Luitpold and Alexandrine-Louise were married on 22 January 1937 at Christiansborg Palace in Copenhagen, Denmark. Footage of the wedding on nitrate film is preserved by the Danish Film Institute in their bunker archive for nitrate film at Store Dyrehave in Hillerød. According to the film archivist Karin Bonde Johansen regarding the scenes captured by the film, "the atmosphere looks cheerful and wild looking, but unfortunately there is no audio to the footage."

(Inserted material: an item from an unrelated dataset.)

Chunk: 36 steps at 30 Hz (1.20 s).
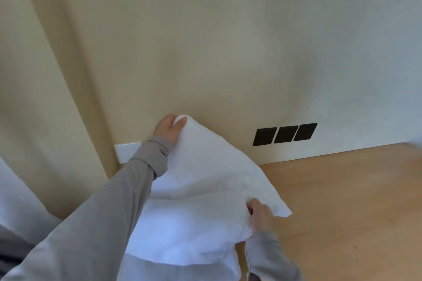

The couple had three children:

- Amélie Alexandrine Helene Caroline Mathilde Pauline (b. Berlin 25 May 1938); m. Hochburg (civil) 3 September 1965 (religious) 5 September 1965 Oscar Ritter von Miller zu Aichholz (b. Vienna 7 July 1934) has issue
- Thyra Antonie Marie-Therese Feodora Agnes (b. Berlin 14 September 1939; d. 10 September 2026); m. Copenhagen 3 November 1961 Karl Moritz Moes (b. Copenhagen 17 October 1937) has issue
- Otto-Luitpold Gustav Friedrich Christian Harald Carl (Berlin 13 March 1942 – Berlin 19 March 1943)

==Later life==
Count Luitpold was killed in action in World War II in Bankya near Sofia, Bulgaria on 6/8 November 1941.

Countess Alexandrine-Louise died in Copenhagen on 26 April 1962.